After taking last week explaining how hockey analytics evolved from being centered around the quantity-based Corsi to the quantity and quality-based expected goals, there’s a little bit more work to do. Not too much work to do, but we have to go through some lessons in probability and statistics first so that it’s easier to get a good grasp of what an expected goal value means. 

To start, A shot’s expected goal value is the probability that the shot results in a goal. Okay now let’s pause for math:

Like how a lot of data analysis has its roots in writing events down, describing them, and counting them, probability’s origin in mathematics is counting. Usually, that is counting events or outcomes. An example you may have stored away in your long-term memory from a math class in your past is one with, say, 5 shirts, 4 pants, and 2 shoes and were asked how many combinations of outfits there are. And since I’m not actually grading you and am not, despite what Chad and Anthony have convinced themselves, a professor, I’m not going to actually write out the tree diagram of [shirt 1 pant 1 shoe 1, shirt 1 pant 1 shoe 2, shirt 1 pant 2 shoe 1 … shoe 5 pant 4 shoe 2], but after all of that, you learned that you can multiply the three numbers together and learn that there are 40 outfit combinations. 

Other examples you may remember are how many different ways can a race with five people finish, or maybe rolling a die and flipping a coin at the same time, or picking a ball out of an urn (or a jar – Shout out to my MATH 301 and 302 textbooks at Fisher for using an urn because it’s still hilarious to me).
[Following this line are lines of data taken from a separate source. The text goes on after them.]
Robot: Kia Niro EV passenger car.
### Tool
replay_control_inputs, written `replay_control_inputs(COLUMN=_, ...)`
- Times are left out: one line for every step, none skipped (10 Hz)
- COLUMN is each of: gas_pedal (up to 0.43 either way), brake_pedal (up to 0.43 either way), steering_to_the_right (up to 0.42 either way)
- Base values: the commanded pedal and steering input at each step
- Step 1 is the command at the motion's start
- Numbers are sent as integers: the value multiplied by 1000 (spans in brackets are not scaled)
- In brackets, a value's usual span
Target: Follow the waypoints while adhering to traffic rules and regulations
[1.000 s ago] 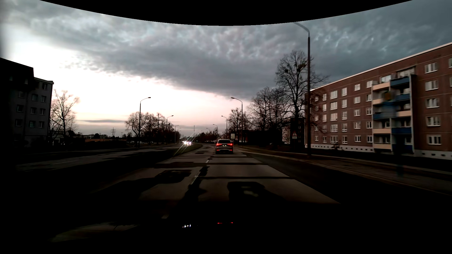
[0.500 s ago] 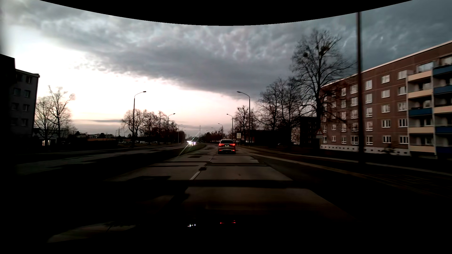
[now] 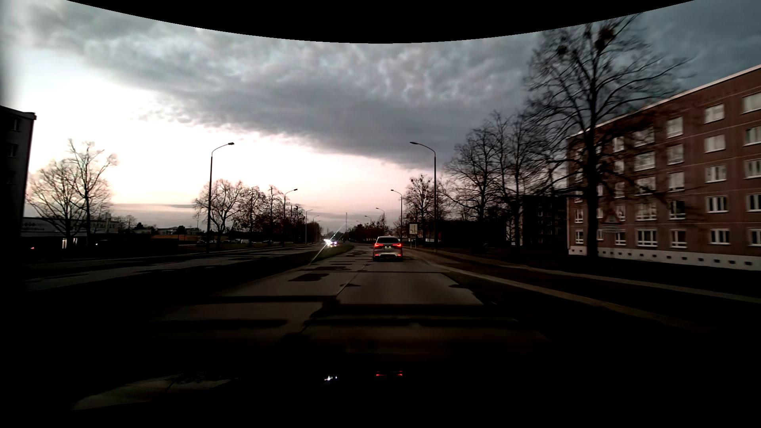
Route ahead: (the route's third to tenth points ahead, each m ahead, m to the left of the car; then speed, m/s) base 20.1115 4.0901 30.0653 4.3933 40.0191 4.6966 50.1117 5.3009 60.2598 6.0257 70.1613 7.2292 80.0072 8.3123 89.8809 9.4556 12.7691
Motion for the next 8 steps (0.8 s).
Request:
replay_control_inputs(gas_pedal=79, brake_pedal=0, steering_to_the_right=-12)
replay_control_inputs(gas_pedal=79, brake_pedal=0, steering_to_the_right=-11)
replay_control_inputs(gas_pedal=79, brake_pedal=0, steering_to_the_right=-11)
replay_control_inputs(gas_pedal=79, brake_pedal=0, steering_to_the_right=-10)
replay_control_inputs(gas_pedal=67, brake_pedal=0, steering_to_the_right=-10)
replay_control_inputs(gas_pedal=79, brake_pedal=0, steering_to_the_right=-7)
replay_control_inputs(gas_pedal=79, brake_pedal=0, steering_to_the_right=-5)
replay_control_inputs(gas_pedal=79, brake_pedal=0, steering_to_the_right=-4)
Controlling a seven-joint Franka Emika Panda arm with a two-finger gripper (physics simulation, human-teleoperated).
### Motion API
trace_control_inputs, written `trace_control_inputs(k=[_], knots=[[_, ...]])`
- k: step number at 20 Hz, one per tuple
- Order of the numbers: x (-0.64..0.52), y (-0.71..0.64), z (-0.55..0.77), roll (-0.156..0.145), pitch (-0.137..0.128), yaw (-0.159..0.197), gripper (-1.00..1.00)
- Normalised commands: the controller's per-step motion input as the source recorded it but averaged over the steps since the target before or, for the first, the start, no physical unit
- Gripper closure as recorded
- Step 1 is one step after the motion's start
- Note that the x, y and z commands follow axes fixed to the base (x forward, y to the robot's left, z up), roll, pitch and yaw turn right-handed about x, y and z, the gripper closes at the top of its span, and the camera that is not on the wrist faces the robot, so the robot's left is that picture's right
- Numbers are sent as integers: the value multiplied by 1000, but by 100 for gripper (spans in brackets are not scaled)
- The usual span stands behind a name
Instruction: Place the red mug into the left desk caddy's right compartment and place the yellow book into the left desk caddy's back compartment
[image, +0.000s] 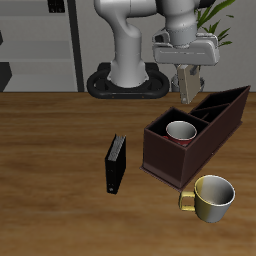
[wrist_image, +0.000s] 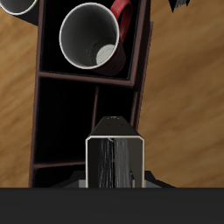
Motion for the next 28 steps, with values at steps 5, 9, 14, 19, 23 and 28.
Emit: trace_control_inputs(k=[5, 9, 14, 19, 23, 28], knots=[[130, 231, 115, 34, 2, -34, 100], [89, 167, 122, 18, -6, -10, 100], [213, 141, 98, 11, 11, -14, 100], [233, 37, 28, 6, 16, -23, 100], [236, 6, 5, -21, 10, -18, 100], [129, -27, -14, -11, 4, -7, 100]])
These are all instances of simply counting outcomes. 

Then you would have been asked what the probability was of the picked shirt being shirt 5 and then you would go through and count out the scenarios where the fifth shirt was used and find out that in 8 of the 40 outfits, the fifth shirt was picked – so 20% of the time the person in this scenario picked an outfit that included the fifth shirt. 

So you’ve got the act of picking an outfit. In math/science terms, we’re going to call that the experiment, or set. Every outfit that you can wear based on your closet is the sample space. Then think about wearing a single full outfit as a single event. Every single unique outfit in this example is a single, wait for it, a fraction of the sample space. So yes, finding probabilities is all about fractions. Back to finding the probability of the fifth shirt, where there are 8 events in the sample space of 40 outfits where the fifth shirt is worn:

Event: Wearing the fifth shirtNumerator (Top of the fraction)8
Sample Space: Every possible outfit combinationDenominator (Bottom of the fraction)40
8/40 = 0.2 = 20% for the probability of wearing the fifth shirt

Now that we know that probabilities are fractional, we know two of the important foundational pieces of the subject: To change it up, let’s use rolling a standard die (values 1-6) as the example:

There are no negative numbers in probability. The smallest possible number for a probability is 0If asked for the probability of rolling a 7, that isn’t on the die. There are zero sides of the cubic die with a seven on it. It occurs on 0/6 sides. It’s a 0% probability (wouldn’t be a negative value)
The largest possible number for a probability is 1If asked for the probability that the value of a roll is less than 10 (Of course it’s not a realistic answer – I’m going for easy at first), all six values on the die are less than 10, so the event would occur in 6 scenarios of the 6 possible values. It’s a 100% probability (6/6 = 1 = 100%)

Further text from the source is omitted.